Syncthing over OpenVPN Tunnel

I added a note specifically about the introducer here. I think youre right, if an Introducer is known to two devices, that introducer should be able to share the connection information with a new peer.

even without the introducer bit, the local discovery should still work on your home network. Then in your server which stays at home, you “announce” your address through the VPN and it’s stored on your laptop. Laptop and server connect happily when you’re home. Then you take the laptop with you, it knows about the VPN target since the server sent the VPN address and it’s cached on the laptop.

Just to ensure I’m explaining my particular setup properly, I quickly created this crude drawing in paint:

After rereading the paragraph above, I realized that I’m not entirely clear on the network setup…

Are your home computers also connected to your OpenVPN server?

If they aren’t – and assuming that the OpenVPN server is forwarding traffic between the two subnets – then all that’s needed on your iOS device is to append the appropriate tcp://syncthing-server entry for each configured device. No changes to the home computers, local discovery, discovery server or introducer required.

My home computers are not connecting through the OpenVPN tunnel, the OpenVPN tunnel is only used to connect back home when I need to access my NAS, have Syncthing sync, or RDP into a VM.

I’m not using Syncthing on iOS, I only mentioned it because Apple does not allow layer 2 VPN connections and thus I cannot created a “bridged” VPN as someone suggest, nor would I want to. Even if they did allow this, it’s typically frowned upon to use bridging for VPN connections due to the increased traffic from broadcasts from network services, having to worry about collisions (i.e., if my home network is on a 192.168.0.X subnet and I try to connect from a “guest network” that is also using a 192.168.0.X subnet) and a multitude of other concerns that arrive from bridging a VPN connection.

Outside of that, what you mentioned regarding manually entering in the appropriate tcp://syncthing-server in the “Addresses” field on each configured device, (in this case it would be any device that may leave the house), that’s what I’m currently doing and it works as intended with my “remote” devices successfully being able to connect to “Syncthing-Server” and “Hyper-V” over the VPN.

The question I was raising, was whether that could be automated, so that I don’t need to manually configure it on each “remote” client.

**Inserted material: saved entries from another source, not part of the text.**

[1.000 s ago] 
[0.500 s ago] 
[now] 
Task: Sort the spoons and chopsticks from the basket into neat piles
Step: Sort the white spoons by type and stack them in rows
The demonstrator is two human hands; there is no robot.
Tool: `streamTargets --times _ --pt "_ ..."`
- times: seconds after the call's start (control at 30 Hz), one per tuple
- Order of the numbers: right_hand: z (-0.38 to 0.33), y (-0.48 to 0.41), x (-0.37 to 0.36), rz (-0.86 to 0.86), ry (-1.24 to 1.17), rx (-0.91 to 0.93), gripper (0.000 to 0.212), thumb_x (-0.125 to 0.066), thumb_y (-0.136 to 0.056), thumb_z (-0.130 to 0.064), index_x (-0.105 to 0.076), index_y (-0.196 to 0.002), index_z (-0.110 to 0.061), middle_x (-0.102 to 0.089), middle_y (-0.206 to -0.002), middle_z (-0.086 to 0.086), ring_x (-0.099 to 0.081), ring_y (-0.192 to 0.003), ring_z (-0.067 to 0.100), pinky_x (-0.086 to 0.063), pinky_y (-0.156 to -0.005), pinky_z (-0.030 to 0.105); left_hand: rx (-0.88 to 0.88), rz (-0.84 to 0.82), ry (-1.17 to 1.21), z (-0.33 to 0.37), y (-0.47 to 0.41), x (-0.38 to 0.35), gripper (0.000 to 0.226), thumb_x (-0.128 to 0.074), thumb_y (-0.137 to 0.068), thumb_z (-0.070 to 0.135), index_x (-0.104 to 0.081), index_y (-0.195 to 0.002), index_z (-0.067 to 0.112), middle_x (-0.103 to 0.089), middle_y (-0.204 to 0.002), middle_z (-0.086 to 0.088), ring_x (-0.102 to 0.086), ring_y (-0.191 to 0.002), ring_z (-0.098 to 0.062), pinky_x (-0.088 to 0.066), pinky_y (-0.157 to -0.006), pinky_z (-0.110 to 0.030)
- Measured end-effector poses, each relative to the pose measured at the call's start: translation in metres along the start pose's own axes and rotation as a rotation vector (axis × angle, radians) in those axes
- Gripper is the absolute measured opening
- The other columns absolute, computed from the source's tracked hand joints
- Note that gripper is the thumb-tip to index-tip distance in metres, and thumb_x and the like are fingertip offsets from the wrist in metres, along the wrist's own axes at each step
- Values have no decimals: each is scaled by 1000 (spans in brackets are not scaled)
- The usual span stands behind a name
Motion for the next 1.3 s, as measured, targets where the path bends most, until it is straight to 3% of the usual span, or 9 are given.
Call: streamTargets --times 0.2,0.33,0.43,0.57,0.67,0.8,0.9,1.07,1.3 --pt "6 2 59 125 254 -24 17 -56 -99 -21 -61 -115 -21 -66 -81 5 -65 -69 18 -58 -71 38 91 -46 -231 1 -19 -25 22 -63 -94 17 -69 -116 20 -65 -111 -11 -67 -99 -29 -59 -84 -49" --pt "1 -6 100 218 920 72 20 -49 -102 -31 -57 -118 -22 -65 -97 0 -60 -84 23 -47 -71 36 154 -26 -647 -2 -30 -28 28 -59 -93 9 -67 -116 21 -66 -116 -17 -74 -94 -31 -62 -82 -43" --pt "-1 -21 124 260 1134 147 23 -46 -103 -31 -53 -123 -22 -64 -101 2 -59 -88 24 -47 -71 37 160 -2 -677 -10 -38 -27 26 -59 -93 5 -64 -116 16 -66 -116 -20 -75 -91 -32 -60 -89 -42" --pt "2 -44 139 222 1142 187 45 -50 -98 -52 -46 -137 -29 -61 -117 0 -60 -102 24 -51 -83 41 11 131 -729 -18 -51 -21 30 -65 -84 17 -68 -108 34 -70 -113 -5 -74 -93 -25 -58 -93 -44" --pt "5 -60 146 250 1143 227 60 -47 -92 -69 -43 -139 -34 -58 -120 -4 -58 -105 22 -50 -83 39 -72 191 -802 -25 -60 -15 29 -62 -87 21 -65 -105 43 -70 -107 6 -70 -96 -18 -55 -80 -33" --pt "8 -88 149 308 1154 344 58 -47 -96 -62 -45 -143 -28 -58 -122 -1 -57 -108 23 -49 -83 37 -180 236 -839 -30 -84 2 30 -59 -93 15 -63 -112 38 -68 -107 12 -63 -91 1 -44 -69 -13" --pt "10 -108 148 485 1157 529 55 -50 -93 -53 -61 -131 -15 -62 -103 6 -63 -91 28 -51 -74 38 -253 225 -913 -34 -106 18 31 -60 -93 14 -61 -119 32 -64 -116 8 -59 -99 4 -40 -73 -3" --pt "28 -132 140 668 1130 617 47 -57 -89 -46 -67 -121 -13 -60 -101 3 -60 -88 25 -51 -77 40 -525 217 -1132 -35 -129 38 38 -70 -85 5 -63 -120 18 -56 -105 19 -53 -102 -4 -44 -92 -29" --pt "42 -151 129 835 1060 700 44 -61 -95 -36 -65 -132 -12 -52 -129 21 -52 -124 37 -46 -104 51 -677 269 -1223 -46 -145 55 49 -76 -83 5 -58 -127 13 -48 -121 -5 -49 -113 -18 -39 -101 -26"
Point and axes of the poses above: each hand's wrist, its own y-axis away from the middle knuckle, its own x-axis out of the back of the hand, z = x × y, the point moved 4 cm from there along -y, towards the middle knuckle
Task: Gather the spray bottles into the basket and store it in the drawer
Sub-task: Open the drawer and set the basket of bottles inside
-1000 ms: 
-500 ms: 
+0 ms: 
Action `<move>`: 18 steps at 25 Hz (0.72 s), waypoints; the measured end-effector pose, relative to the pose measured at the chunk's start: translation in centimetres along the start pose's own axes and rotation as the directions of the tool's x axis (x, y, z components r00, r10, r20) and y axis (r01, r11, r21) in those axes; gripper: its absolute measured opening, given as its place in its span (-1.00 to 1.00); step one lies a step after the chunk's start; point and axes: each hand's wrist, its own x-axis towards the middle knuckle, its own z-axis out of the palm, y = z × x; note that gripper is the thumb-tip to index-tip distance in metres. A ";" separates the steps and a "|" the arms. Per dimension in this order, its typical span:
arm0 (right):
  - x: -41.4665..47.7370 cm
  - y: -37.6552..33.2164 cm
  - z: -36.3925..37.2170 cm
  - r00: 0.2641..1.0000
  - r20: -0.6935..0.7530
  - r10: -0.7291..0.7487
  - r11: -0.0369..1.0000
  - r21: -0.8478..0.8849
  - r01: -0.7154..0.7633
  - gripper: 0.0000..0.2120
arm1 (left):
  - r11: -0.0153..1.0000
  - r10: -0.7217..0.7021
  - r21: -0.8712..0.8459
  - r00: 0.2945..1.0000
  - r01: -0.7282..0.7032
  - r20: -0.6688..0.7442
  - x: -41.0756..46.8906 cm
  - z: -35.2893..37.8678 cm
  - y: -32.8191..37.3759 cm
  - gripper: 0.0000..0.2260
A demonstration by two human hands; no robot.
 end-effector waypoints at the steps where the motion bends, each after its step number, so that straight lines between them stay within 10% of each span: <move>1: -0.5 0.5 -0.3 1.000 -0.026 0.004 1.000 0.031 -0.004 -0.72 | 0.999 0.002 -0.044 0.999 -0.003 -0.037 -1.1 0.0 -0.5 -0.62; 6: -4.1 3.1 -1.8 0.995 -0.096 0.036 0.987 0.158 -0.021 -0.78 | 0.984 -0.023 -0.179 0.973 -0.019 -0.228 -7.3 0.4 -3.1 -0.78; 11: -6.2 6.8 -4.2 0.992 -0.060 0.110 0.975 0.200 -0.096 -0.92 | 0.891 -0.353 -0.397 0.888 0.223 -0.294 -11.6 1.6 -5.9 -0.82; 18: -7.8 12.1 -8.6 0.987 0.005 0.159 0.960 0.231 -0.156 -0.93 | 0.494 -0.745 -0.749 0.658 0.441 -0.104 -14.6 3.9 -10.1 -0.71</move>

Instead, the introducer would populate those fields upon initially adding a client or through it’s usual propagation method that automatically updates information for all clients.

I think “mraneri” understands the request, effectively Syncthing would have a “phonebook” of last seen addresses that it would try in the event that broadcast/discovery fails (which would be the case with a layer 3 VPN, or any time routing occurs).

Thanks for the clarification. :slightly_smiling_face:

Unfortunately, with hundreds of millions of private LANs in use, even without a network bridge there will be collisions when a remote Syncthing device happens to be connected to a guest LAN occupying the same IP range as your home LAN and Syncthing tries to “phone home”.

While technically true, it’s trivial to resolve this by making the VPN tunnel IP schema to something that would never be used when connecting to a guest network. For example, if we choose an IP scheme of 192.168.254.X with a subnet mask of 255.255.255.248, this would leave us with 6 usable hosts for our VPN. VPN clients would route traffic through the tunnel to the “router”, which lives at 192.168.254.1, which would then route to the appropriate LAN address. OpenVPN is configured with the “redirect-gateway” directive, meaning ALL VPN traffic goes through the tunnel and is routed by the router on the other side of the tunnel (in this case my Windows Server box with RRAS). With this setup, we don’t care what the remote network has for an IP schema, it doesn’t matter because all routing and DNS goes through the tunnel to the server on the other end at home.

Additionally, I’m using a layer 3 tunnel for the reasons already gave regarding additional overhead, but I also connect home on iOS to access the NAS or perform email checking or web browsing. All that data goes directly through the tunnel to ensure it’s secure, especially when on a guest networks that are wide open SSIDs.

I can confirm setting up a local global discovery server resolves this issue. :slight_smile:

Thanks everyone for the feedback, I appreciate your time.